El erario 2019.


Héctor Manuel Popoca Boone.
24 diciembre 2018
Trazos noticias

Opinión


La discusión en la cámara de diputados federal sobre el presupuesto de egresos (PEF) 2019 ha iniciado con gran fragor, por las partes que en él intervienen. Sobresale la cuarteta PRI-PAN-PRD-MC donde con nitidez digna de mejor causa, suman sus voluntades contrarias a la iniciativa que el titular del Poder Ejecutivo Federal presentó sobre el tema.

         El pleito acalorado y estridente brinda la oportunidad a la opinión pública, de saber lo que antes se ocultaba dentro de la opacidad; o sea, los pormenores con que se formulaba y aprobaba el erario federal de nuestra nación. Tal apertura fortalece la transparencia de la cosa pública.

         Por lo hasta ahora discutido y debatido, conocemos lo dicho en la defensa de esa iniciativa, tanto del Secretario de Hacienda y Crédito Público, Carlos Urzúa, como del presidente de la Comisión de Presupuesto de la cámara baja, Alfonso Ramírez Cuellar.

Ambos señalan que por lo menos de seis años a la fecha, la Presidencia de la República y la cámara de diputados federales estimaban y aprobaban, a la baja, los ingresos reales que iban a recaudar; a fin de que no aparecieran desde el inicio en el PEF autorizado y así “tener la manga ancha” para su gasto discrecional y sin control según lo dispusiera, unilateralmente, el presidente de la República en turno. No era un monto menor: ascendía a cerca de 80 mil millones de pesos promedio anual.

Tema parecido pasa en Guerrero. El Presupuesto de Egresos Estatal se proponía y autorizaba a partir de una similar engañifa. De 2015 a 2017 fueron, en promedio, 12 mil millones de pesos anuales, los que escapaban de su registro y solo se venían a reflejarse, ya ejercidos, en la cuenta púbica final del año fiscal correspondiente. Dinero nada despreciable para su gasto opaco.

         Regresando al PEF 2019, éste presenta reducciones en diversas partidas. Fundamentalmente en lo programado para gastos de operación (sueldos, compensaciones, viajes, viáticos, estudios y proyectos, etc.) los cuales antaño se aplicaban invariablemente con poca transparencia, escasa eficacia y buena parte en forma superflua, cuando no corrupta; El derroche crecía desmedidamente en forma anual en el marco de “Mochelandia. S.A. de C.V.”

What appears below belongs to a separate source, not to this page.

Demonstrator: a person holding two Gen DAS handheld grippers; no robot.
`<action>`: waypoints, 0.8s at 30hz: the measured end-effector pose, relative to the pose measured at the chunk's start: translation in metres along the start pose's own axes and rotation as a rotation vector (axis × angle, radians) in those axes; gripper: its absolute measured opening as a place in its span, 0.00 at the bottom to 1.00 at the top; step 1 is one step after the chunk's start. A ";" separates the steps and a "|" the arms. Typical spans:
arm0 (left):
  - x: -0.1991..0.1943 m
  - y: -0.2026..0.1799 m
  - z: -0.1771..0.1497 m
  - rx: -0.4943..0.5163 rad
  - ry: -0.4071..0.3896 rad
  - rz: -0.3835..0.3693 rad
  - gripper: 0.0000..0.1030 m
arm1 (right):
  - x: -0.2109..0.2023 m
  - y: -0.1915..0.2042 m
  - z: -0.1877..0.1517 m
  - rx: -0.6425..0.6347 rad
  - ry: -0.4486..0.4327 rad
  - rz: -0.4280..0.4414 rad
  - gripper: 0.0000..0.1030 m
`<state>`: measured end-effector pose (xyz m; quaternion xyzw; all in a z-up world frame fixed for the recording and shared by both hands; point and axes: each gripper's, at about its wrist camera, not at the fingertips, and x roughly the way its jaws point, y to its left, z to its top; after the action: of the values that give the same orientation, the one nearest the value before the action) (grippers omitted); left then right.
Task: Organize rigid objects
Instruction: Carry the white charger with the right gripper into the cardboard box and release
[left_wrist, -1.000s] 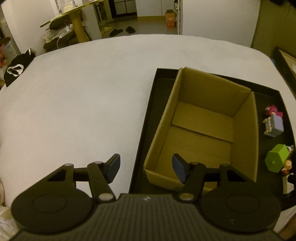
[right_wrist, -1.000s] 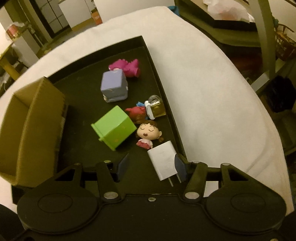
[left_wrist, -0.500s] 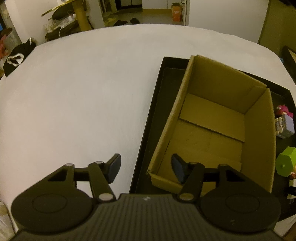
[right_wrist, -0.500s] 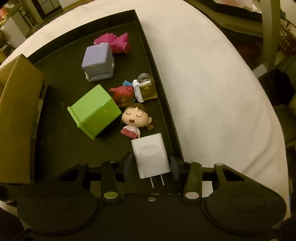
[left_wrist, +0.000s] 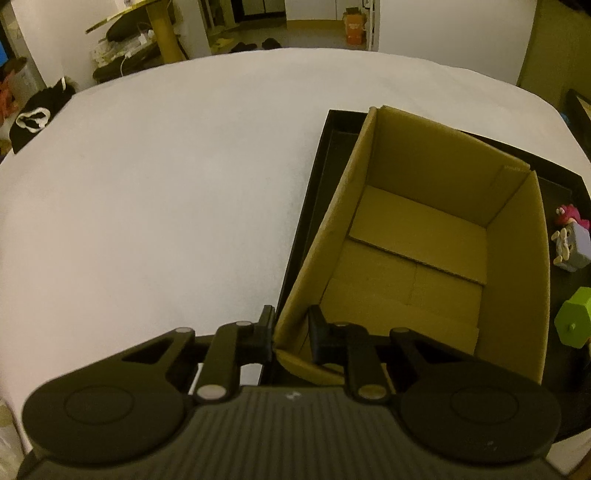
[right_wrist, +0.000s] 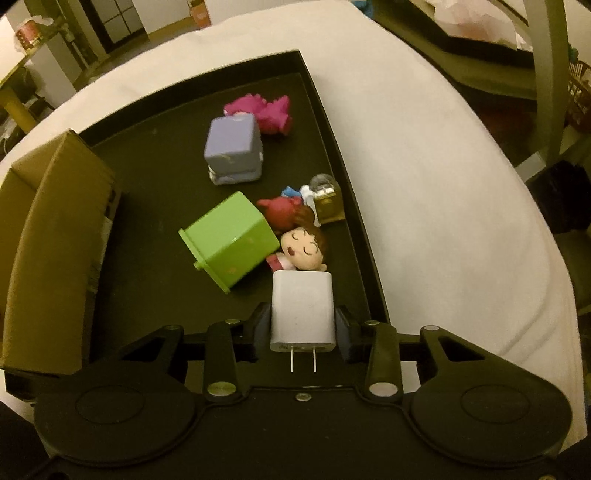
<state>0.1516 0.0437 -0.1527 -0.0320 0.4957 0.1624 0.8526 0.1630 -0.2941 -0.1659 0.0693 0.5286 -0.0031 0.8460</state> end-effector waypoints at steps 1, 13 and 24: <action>-0.002 -0.001 0.000 0.006 -0.004 0.001 0.17 | -0.002 0.001 0.000 -0.001 -0.008 0.002 0.35; -0.005 -0.009 -0.008 0.047 -0.037 0.024 0.16 | -0.025 0.010 -0.006 0.006 -0.062 0.032 0.35; -0.007 -0.010 -0.011 0.049 -0.047 0.024 0.17 | -0.051 0.037 0.006 -0.076 -0.153 0.028 0.35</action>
<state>0.1426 0.0306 -0.1534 -0.0015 0.4795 0.1609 0.8627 0.1488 -0.2617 -0.1135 0.0440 0.4612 0.0235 0.8859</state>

         Por otra parte, ya fue corregida la pretensión de reducir el presupuesto a universidades estratégicas del país. Pero no se escapa el saber que otras universidades públicas realizan gastos desordenados, despilfarradores y a veces con fines políticos; como las protagonistas de la “La Gran Estafa”, a través de las cuales el PRI recibió financiamiento ilícito encubierto de trámites legaloides; o aquellas universidades que cobran altos “aranceles” a los estudiantes de nuevo ingreso o las que han declarado públicamente sostener alianzas políticas estratégicas con el PRI y sus gobernantes.

         Es de justicia también mencionar que hay un incremento de 6.4 por ciento real destinado a la inversión pública para crear infraestructura básica para el progreso de la nación: caminos, escuelas, hospitales, plantas de energía, vías ferroviarias, etc. Dentro de sus participaciones fiscales los estados tendrán un incremento de 8.3 por ciento real. Ninguno tendrá disminución alguna.

Los aumentos serán de acuerdo con lo que estipula la Ley General de Coordinación Fiscal, que indica otorgar montos adicionales a aquellas entidades federativas que demuestren, cuantitativamente, mayores esfuerzos de recaudación fiscal local.

PD1. La desgraciadez actual del puerto de Acapulco no es imputable tan solo a “los amigos organizados”. De tiempo atrás, la delincuencia burocrática organizada de cuello blanco lo ha saqueado y endeudado con saña, alevosía, ventaja y con total impunidad. 

PD2. Por supuesto que es lamentable que en la propuesta del PEF 2019 haya una reducción del20.5 por ciento para el campo mexicano respecto al año que corre; pero también es lamentable que la iniciativa de Presupuesto de Egresos Estatal, contenga una reducción al agro guerrerense del 56.6 por ciento.